Lets assume I call a third party API and get back a mutable N-many list of objects. This list could be as small as 10 objects or as large as a few thousand. I then always want to insert just one object at index 0 of that returned List. I know i can easily call add at index 0 but this is going to be O(n) as it shifts every object for the insert. My question is, would it be faster on average (processing wise) to create a new List with the item i plan on inserting at the beginning and then call addAll on that new List passing in the returned 3rd party N-many List?

Justin A
  • 364
  • 4
  • 14
  • 3
    What about trying both ways, then benchmarking it and showing us the results? – Matej Kormuth Sep 19 '16 at 15:19
  • Have you tried measuring this in your specific conditions? – pvg Sep 19 '16 at 15:20
  • Do you expect `addAll` to somehow be faster than `O(n)`? – bradimus Sep 19 '16 at 15:20
  • 3
    This sounds like the kind of nano-optimization that will not matter. Maybe you should use LinkedList instead of ArrayList if you know you want to add at the head of the list.; – duffymo Sep 19 '16 at 15:23
  • You can try doing both and try to benchmark it, but due to many optmisation, I'm not sure this would be really meaningfull. Also, I'm not really sure the difference would be that great, even for only a few thousand. However, I'd rather have a standard list than a custom one from an API. But it all depend on what ou wanna do with it. – Asoub Sep 19 '16 at 15:24
  • @duffymo yes LL insert is O(1), but OP has no control over impl from 3rd party and creating a LL from an AL in O(n) – Bohemian Sep 19 '16 at 15:26
  • He has complete control over the List that he loads that data into. – duffymo Sep 19 '16 at 15:27
  • 1
    `addAll()` on an ArrayList will require 2 array copies. So, just inserting it at the beginning should be faster for any kind of list. – Codebender Sep 19 '16 at 15:28
  • @duffymo no. See first sentence. He gets whatever the library returns (which could already be a LL btw - unknown). – Bohemian Sep 19 '16 at 15:35
  • Yes. He can wrap it into a LL if he wishes. Still won't matter. Nano-optimization. The network roundtrip to get the database from a service will be far longer. – duffymo Sep 19 '16 at 15:37
  • @duffymo I know this may seem like a nano-optimization especially at small scale but i became currious at larger scale. The implicit operations that take place and if one was optimised better than the other. I was thinking that [https://en.wikipedia.org/wiki/Branch_predictor](Branch Prediction) may be a helpful factor here as argued for [http://stackoverflow.com/questions/11227809/why-is-it-faster-to-process-a-sorted-array-than-an-unsorted-array?rq=1](sorrted array processing). – Justin A Sep 19 '16 at 15:41
  • 1
    @duffyno LL doesn't "wrap": `LinkedList(Collection)` constructor calls `addAll()`, so it's O(n) – Bohemian Sep 19 '16 at 15:42
  • Good point @Bohemian. I'll vote your answer up. – duffymo Sep 19 '16 at 15:45
  • @MatejKormuth Sure I could try under various loads just seeing how many ms it takes but theres always big debate of how to properly run some performance testing. What would be your best approach for this situation? – Justin A Sep 19 '16 at 15:50
  • @justin an array copy of 1000 or so is pretty fast. The insertion will take way less than 1ms - my guess a few microseconds. If the library is doing any kind of I/O, the insertion will be immeasurably insignificant in the overall scheme of things. – Bohemian Sep 19 '16 at 15:56

2 Answers2

6

It depends on the list implementation. If you truly have no visibility of what list implementation your third-party has given you, all you can do is empirical testing and benchmarking.

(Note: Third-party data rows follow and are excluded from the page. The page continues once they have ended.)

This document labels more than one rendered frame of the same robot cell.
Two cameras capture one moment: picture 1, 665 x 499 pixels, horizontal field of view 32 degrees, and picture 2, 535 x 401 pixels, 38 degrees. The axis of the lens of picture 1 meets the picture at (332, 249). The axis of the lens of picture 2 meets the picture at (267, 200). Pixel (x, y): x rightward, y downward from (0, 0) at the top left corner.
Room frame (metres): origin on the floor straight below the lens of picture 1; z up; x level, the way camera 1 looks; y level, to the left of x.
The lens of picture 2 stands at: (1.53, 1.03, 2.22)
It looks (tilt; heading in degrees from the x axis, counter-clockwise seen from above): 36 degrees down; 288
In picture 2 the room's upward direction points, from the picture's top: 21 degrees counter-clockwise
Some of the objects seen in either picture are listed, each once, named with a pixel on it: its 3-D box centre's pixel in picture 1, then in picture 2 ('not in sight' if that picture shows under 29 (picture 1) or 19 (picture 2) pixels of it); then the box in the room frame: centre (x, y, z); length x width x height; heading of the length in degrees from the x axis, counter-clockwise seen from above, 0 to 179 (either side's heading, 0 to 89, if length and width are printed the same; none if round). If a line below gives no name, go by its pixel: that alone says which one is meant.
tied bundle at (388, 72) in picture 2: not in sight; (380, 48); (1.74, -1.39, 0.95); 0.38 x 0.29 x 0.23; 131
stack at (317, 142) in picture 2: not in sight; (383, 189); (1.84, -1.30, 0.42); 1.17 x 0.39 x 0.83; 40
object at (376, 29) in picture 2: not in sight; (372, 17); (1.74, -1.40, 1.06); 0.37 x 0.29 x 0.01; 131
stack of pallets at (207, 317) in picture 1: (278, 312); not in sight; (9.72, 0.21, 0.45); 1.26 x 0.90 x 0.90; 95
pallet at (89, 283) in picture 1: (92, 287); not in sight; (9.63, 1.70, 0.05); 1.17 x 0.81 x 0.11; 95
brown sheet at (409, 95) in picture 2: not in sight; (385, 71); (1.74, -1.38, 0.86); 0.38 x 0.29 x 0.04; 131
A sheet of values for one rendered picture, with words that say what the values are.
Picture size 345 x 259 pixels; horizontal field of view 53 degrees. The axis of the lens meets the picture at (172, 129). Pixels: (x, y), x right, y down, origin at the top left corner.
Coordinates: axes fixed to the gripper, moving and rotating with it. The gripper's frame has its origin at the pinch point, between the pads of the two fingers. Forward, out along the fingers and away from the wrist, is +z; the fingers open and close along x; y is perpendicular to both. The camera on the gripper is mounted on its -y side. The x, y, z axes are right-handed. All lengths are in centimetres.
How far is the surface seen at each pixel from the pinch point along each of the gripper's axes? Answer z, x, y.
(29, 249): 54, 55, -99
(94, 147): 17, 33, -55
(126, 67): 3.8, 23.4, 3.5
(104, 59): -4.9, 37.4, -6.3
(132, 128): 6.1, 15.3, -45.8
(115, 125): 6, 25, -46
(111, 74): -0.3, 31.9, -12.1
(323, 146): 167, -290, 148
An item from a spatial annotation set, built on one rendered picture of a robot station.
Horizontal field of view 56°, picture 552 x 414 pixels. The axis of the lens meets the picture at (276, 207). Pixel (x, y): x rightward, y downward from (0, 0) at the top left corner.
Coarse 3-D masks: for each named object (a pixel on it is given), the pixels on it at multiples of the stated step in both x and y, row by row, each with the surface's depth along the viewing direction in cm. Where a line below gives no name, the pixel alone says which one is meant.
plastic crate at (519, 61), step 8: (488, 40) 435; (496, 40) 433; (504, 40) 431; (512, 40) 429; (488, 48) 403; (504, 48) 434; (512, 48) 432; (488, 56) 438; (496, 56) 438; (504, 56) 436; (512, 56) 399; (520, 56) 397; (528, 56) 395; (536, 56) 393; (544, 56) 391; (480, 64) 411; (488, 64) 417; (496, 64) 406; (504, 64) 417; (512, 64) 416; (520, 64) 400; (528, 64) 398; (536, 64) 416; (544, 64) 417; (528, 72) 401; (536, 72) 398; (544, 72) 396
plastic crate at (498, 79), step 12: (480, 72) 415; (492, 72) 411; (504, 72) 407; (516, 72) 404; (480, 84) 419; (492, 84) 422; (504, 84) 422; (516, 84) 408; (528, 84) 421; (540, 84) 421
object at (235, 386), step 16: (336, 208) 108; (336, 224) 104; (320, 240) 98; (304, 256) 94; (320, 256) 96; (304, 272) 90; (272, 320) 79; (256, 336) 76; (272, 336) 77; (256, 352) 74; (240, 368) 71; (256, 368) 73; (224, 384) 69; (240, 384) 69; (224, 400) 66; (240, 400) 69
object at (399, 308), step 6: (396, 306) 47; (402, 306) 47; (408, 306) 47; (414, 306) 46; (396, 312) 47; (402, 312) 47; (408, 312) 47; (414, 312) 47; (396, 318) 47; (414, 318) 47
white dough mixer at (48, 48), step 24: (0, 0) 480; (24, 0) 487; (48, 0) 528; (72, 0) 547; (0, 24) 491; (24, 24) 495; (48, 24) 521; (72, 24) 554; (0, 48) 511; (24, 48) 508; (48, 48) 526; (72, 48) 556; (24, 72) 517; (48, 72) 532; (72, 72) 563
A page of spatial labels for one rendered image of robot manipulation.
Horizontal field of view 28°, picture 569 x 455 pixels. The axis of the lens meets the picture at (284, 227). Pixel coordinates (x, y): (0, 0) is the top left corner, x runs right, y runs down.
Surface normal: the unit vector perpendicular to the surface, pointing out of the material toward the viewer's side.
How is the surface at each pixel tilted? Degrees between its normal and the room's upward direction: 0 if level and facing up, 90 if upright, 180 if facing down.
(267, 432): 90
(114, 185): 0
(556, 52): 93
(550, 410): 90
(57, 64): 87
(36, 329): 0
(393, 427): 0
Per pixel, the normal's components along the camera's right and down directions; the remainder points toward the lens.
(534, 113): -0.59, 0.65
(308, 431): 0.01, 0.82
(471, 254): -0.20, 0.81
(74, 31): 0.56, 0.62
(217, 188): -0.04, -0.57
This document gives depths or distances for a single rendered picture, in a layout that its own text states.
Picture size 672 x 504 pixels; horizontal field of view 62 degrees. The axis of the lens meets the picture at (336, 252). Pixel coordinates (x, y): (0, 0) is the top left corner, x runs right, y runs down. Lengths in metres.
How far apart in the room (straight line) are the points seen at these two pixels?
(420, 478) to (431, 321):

More likely, they're returning you one of the standard Java list types, and indeed you've tagged your question arraylist -- is that what you're given?

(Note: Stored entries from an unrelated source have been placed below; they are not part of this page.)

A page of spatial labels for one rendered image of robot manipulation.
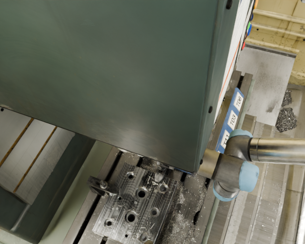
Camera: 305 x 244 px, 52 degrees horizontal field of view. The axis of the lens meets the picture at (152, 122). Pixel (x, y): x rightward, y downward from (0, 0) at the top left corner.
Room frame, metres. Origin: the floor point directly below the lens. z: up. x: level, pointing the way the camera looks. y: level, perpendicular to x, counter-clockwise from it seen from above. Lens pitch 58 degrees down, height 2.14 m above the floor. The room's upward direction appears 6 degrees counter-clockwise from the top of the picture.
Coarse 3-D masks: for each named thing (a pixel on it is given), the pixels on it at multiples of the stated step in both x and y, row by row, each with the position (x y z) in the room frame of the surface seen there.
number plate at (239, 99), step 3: (237, 93) 0.85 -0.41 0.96; (237, 96) 0.84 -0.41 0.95; (240, 96) 0.84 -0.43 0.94; (237, 99) 0.82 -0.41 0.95; (240, 99) 0.83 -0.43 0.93; (234, 102) 0.80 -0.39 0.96; (237, 102) 0.81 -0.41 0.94; (240, 102) 0.82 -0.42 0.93; (234, 105) 0.79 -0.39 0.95; (237, 105) 0.80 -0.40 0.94; (240, 105) 0.80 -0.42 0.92; (237, 108) 0.78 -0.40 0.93
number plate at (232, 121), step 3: (231, 111) 0.75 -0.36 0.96; (231, 114) 0.74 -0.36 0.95; (234, 114) 0.75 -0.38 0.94; (231, 117) 0.73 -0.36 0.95; (234, 117) 0.74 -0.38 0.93; (237, 117) 0.74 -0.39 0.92; (228, 120) 0.71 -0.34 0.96; (231, 120) 0.72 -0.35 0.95; (234, 120) 0.72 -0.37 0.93; (228, 123) 0.69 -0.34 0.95; (231, 123) 0.70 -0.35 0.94; (234, 123) 0.71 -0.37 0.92; (231, 126) 0.69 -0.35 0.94; (234, 126) 0.70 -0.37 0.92
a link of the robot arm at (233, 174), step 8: (224, 160) 0.33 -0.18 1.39; (232, 160) 0.33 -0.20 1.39; (240, 160) 0.33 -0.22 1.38; (216, 168) 0.31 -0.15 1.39; (224, 168) 0.31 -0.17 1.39; (232, 168) 0.30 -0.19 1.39; (240, 168) 0.30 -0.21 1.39; (248, 168) 0.30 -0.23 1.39; (256, 168) 0.30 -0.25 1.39; (216, 176) 0.30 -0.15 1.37; (224, 176) 0.29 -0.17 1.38; (232, 176) 0.29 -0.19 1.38; (240, 176) 0.28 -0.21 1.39; (248, 176) 0.28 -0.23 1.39; (256, 176) 0.28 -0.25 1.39; (224, 184) 0.28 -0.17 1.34; (232, 184) 0.27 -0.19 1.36; (240, 184) 0.27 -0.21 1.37; (248, 184) 0.26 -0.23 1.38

ArrayList.add(index,element) uses System.arrayCopy() to copy each shifted element from index n to n+1, then writes the new element to its slot. That's O(n), however it's likely to be very fast indeed, since it will use the highly optimised system memmove routine to move whole chunks of RAM at a time. (see Why are memcpy() and memmove() faster than pointer increments? ).

In addition, if your extra element nudges the size of the list past the size of the allocated backing array, Java will create a new array and arraycopy the whole lot into there.

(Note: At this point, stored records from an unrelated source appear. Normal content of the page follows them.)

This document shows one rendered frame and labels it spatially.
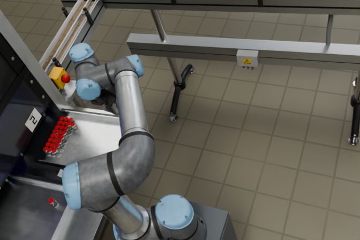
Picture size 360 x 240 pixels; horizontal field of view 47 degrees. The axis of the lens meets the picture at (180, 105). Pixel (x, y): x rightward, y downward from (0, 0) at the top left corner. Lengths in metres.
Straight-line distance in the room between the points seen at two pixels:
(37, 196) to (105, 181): 0.79
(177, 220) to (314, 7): 1.22
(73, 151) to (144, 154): 0.81
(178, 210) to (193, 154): 1.31
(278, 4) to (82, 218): 1.32
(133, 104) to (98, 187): 0.27
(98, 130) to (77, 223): 0.41
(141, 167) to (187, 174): 1.59
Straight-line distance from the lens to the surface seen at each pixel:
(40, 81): 1.84
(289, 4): 2.10
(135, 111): 1.14
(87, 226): 1.63
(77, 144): 1.83
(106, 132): 1.81
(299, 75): 2.96
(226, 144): 2.66
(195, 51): 2.51
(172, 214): 1.38
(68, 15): 2.32
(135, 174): 1.02
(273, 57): 2.40
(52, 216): 1.71
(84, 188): 1.04
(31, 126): 1.82
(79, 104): 2.36
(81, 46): 1.40
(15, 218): 1.79
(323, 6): 2.09
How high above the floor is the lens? 2.26
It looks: 51 degrees down
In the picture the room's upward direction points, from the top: 20 degrees counter-clockwise
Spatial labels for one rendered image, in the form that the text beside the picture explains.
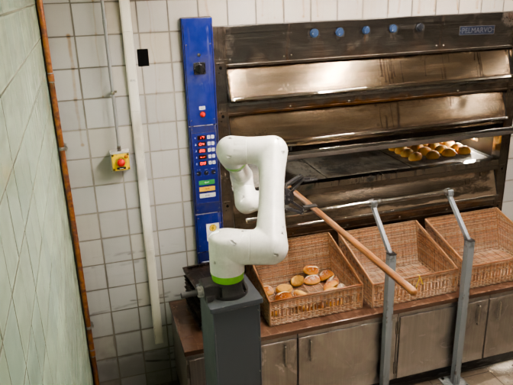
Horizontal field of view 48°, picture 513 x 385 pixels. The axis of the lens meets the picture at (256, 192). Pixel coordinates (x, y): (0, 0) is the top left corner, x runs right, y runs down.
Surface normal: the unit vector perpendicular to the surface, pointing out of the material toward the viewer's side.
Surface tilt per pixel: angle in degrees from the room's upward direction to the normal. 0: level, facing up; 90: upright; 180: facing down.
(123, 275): 90
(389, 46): 90
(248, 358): 90
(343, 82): 70
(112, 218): 90
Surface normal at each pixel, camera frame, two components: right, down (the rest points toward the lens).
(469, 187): 0.26, -0.02
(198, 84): 0.29, 0.32
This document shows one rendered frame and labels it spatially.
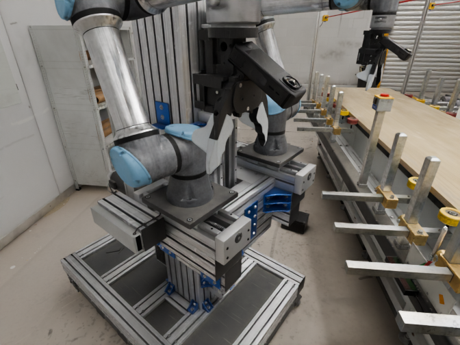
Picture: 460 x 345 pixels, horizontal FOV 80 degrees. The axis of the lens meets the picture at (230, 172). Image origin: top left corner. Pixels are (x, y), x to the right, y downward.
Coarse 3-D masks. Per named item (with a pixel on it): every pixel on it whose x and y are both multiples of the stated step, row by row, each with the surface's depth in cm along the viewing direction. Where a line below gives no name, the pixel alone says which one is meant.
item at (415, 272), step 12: (348, 264) 87; (360, 264) 87; (372, 264) 87; (384, 264) 87; (396, 264) 87; (384, 276) 86; (396, 276) 85; (408, 276) 85; (420, 276) 84; (432, 276) 84; (444, 276) 84
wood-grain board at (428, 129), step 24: (336, 96) 290; (360, 96) 290; (360, 120) 211; (384, 120) 211; (408, 120) 211; (432, 120) 211; (456, 120) 211; (384, 144) 169; (408, 144) 167; (432, 144) 167; (456, 144) 167; (408, 168) 141; (456, 168) 138; (432, 192) 122; (456, 192) 117
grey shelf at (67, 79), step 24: (48, 48) 229; (72, 48) 226; (48, 72) 238; (72, 72) 235; (72, 96) 245; (72, 120) 256; (96, 120) 253; (72, 144) 268; (96, 144) 264; (72, 168) 282; (96, 168) 277
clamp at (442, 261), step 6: (438, 252) 91; (438, 258) 90; (444, 258) 88; (438, 264) 90; (444, 264) 87; (450, 264) 85; (456, 264) 85; (450, 270) 84; (456, 270) 83; (456, 276) 82; (450, 282) 84; (456, 282) 82; (456, 288) 82

Bear in mind that you're only copying object references, not whole objects, so for 1000 elements, you're copying (worst case on a 64 bit machine) 64 bits * 1000 == 8 kilobytes of RAM.

Still, for really huge lists, the time it takes might become significant. Inserting into a linked list is cheaper (should be O(1) at the start or end)

You can make it an O(1) operation on an arbitrary List implementation by writing/finding a List implementation that is just a wrapper around the existing list. For example:

public class HeadedList<T> extends AbstractList<T> {

    private final List tail;

    public HeadedList(T head, List tail) {
       this.head = head;
       this.tail = tail;
    }

    public T get(int index) {
        return index == 0 ? head : tail.get(index - 1);
    }

    public int size() {
        return tail.size() + 1;
    }
}

(NB if you work in languages like Lisp/Clojure/etc you get very used to thinking of lists in this way)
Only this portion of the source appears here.